> [Task to complete]
Narrow the data below down to the lines containing "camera".
:: Information provided ::
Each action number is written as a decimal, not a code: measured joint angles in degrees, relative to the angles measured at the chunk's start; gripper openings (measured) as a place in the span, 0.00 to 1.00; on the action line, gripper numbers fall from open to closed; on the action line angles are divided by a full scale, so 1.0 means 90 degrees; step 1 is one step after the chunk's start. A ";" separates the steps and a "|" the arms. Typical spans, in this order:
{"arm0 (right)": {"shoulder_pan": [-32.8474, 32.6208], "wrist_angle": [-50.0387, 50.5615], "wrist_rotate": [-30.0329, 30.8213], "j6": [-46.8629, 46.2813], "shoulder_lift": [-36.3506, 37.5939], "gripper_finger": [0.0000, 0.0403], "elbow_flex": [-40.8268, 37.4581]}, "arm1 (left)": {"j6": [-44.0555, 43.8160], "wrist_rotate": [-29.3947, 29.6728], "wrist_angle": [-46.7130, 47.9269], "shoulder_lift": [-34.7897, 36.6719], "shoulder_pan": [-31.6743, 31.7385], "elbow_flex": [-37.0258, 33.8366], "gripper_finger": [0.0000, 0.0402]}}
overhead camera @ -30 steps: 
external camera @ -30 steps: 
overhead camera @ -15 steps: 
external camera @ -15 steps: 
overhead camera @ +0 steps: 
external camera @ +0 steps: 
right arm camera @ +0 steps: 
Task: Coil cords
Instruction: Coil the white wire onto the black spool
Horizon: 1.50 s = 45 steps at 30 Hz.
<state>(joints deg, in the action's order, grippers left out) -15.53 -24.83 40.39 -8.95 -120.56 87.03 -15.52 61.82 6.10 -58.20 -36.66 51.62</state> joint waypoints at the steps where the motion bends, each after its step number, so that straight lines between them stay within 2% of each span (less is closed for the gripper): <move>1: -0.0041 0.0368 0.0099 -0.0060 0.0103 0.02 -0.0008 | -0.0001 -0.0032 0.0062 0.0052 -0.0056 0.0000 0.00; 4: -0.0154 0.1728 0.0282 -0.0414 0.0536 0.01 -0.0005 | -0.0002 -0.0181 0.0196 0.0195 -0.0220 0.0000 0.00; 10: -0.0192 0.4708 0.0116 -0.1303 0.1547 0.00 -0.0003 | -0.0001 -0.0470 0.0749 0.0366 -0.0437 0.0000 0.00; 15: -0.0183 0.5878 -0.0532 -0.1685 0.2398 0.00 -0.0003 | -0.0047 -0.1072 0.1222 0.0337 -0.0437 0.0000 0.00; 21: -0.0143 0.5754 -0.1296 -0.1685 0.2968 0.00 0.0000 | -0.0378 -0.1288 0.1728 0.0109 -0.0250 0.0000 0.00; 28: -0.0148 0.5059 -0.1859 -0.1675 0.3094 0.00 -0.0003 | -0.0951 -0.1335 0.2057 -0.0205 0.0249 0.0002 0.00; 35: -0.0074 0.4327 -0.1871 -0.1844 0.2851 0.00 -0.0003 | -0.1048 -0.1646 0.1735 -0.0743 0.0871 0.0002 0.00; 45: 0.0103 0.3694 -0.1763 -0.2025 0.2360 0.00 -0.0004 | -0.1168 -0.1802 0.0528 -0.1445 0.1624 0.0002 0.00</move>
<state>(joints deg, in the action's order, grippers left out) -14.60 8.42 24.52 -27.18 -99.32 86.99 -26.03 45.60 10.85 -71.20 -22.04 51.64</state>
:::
> [Exercise answer]
overhead camera @ -30 steps: 
external camera @ -30 steps: 
overhead camera @ -15 steps: 
external camera @ -15 steps: 
overhead camera @ +0 steps: 
external camera @ +0 steps: 
right arm camera @ +0 steps: 

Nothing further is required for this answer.